[Saved data entries]
=== Begin Enclosure ===

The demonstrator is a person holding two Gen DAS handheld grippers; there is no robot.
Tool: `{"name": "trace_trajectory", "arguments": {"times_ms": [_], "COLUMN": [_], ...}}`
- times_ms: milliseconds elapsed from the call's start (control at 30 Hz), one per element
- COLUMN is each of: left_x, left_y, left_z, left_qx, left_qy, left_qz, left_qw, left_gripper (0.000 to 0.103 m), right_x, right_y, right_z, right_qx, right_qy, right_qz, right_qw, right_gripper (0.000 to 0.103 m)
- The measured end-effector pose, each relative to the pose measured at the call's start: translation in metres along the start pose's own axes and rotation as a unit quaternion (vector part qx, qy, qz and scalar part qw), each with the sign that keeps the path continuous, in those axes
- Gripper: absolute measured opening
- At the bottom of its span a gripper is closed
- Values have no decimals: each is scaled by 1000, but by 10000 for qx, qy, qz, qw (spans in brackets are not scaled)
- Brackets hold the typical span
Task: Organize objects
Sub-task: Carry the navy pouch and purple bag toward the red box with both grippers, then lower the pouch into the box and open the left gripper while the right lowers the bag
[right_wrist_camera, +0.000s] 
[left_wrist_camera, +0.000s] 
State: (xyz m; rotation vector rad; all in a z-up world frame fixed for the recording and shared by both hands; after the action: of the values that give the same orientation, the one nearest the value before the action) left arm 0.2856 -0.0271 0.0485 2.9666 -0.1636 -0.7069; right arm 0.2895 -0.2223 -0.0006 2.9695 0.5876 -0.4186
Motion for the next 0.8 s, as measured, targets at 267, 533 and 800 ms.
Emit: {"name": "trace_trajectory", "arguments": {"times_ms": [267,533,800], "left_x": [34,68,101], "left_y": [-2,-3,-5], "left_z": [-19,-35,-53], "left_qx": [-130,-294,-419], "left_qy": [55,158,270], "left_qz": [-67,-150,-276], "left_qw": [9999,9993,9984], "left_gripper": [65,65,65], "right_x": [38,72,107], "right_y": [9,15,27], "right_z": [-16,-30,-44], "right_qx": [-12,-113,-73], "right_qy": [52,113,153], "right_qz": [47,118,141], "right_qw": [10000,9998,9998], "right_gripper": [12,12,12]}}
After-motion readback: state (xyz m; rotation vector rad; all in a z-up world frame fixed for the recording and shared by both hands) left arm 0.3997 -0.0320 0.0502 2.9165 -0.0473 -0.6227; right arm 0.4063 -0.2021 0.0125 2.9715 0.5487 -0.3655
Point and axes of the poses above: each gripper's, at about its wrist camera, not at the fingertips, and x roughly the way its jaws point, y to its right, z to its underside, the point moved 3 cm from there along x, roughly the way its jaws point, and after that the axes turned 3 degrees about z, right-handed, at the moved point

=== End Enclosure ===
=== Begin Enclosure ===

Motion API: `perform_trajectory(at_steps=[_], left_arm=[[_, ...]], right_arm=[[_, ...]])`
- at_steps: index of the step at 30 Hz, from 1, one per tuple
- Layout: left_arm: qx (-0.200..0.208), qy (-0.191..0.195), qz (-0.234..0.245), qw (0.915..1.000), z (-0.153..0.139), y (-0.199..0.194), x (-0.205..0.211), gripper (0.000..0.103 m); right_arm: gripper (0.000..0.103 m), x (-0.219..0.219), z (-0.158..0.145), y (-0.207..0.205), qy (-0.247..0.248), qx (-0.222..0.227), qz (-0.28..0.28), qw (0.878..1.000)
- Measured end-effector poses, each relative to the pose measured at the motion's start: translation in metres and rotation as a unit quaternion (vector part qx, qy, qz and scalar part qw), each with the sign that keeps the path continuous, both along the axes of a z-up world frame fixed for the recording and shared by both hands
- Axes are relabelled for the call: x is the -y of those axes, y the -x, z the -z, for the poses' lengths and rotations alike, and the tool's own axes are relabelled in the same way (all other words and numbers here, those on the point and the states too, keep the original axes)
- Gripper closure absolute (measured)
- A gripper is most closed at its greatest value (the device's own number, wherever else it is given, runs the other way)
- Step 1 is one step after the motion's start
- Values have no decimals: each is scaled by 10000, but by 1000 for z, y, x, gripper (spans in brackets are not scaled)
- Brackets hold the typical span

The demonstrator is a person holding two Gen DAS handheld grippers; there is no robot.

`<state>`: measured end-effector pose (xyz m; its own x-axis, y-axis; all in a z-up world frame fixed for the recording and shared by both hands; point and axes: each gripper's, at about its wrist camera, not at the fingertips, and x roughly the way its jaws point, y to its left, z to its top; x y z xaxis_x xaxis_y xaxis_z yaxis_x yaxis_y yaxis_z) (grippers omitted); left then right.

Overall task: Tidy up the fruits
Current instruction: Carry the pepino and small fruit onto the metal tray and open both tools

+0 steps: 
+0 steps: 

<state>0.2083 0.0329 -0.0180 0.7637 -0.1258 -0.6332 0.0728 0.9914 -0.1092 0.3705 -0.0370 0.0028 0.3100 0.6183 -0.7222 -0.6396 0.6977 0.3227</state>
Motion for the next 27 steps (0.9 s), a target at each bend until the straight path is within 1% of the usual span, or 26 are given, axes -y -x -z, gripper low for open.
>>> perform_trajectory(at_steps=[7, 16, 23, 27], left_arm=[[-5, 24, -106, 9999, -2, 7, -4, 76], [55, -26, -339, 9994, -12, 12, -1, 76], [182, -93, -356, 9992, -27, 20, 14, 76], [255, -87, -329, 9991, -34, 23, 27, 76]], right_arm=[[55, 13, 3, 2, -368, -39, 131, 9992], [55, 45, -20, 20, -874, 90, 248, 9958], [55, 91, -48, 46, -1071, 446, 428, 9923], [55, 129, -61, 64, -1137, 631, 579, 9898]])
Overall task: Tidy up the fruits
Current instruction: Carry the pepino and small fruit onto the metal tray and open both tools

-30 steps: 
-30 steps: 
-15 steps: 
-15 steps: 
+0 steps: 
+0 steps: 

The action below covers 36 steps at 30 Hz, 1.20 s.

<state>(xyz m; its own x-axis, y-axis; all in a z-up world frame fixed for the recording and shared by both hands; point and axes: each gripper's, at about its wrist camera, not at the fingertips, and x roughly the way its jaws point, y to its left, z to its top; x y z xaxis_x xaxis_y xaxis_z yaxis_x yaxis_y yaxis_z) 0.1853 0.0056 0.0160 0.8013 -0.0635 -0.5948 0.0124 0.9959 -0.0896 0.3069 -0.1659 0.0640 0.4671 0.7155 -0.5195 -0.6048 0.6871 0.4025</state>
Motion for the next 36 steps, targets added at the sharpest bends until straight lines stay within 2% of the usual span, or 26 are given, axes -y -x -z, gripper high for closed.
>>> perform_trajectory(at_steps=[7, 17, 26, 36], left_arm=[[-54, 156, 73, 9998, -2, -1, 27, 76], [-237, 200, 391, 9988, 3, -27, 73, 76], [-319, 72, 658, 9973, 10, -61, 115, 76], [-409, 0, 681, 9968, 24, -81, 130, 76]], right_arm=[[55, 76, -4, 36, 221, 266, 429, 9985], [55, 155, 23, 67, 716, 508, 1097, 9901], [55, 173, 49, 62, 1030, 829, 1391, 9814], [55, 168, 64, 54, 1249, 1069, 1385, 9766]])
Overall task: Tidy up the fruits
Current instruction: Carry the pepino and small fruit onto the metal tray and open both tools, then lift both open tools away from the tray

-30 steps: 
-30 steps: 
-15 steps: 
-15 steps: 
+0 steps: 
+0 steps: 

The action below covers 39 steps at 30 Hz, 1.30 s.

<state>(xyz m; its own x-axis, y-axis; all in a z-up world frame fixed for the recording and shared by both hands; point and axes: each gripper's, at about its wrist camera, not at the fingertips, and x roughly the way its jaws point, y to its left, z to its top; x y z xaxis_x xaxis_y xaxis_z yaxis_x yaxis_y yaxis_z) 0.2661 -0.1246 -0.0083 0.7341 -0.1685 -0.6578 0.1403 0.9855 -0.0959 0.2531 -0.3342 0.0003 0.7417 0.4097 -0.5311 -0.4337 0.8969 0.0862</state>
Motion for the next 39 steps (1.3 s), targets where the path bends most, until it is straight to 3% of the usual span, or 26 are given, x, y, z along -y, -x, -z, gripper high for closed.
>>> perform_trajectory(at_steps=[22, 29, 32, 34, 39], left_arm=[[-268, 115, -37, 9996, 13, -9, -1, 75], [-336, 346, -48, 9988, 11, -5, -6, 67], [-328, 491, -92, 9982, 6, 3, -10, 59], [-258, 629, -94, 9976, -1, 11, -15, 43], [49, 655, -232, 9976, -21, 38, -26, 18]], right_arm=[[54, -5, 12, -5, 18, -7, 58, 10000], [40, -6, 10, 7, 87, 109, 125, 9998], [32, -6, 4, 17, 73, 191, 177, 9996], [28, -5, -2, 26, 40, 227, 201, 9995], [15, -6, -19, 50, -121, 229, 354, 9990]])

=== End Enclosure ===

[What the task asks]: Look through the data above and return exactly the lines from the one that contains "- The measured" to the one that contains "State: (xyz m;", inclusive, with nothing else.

[Result of the exercise]:
- The measured end-effector pose, each relative to the pose measured at the call's start: translation in metres along the start pose's own axes and rotation as a unit quaternion (vector part qx, qy, qz and scalar part qw), each with the sign that keeps the path continuous, in those axes
- Gripper: absolute measured opening
- At the bottom of its span a gripper is closed
- Values have no decimals: each is scaled by 1000, but by 10000 for qx, qy, qz, qw (spans in brackets are not scaled)
- Brackets hold the typical span
Task: Organize objects
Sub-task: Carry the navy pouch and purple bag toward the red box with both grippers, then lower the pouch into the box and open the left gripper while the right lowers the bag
[right_wrist_camera, +0.000s] 
[left_wrist_camera, +0.000s] 
State: (xyz m; rotation vector rad; all in a z-up world frame fixed for the recording and shared by both hands; after the action: of the values that give the same orientation, the one nearest the value before the action) left arm 0.2856 -0.0271 0.0485 2.9666 -0.1636 -0.7069; right arm 0.2895 -0.2223 -0.0006 2.9695 0.5876 -0.4186

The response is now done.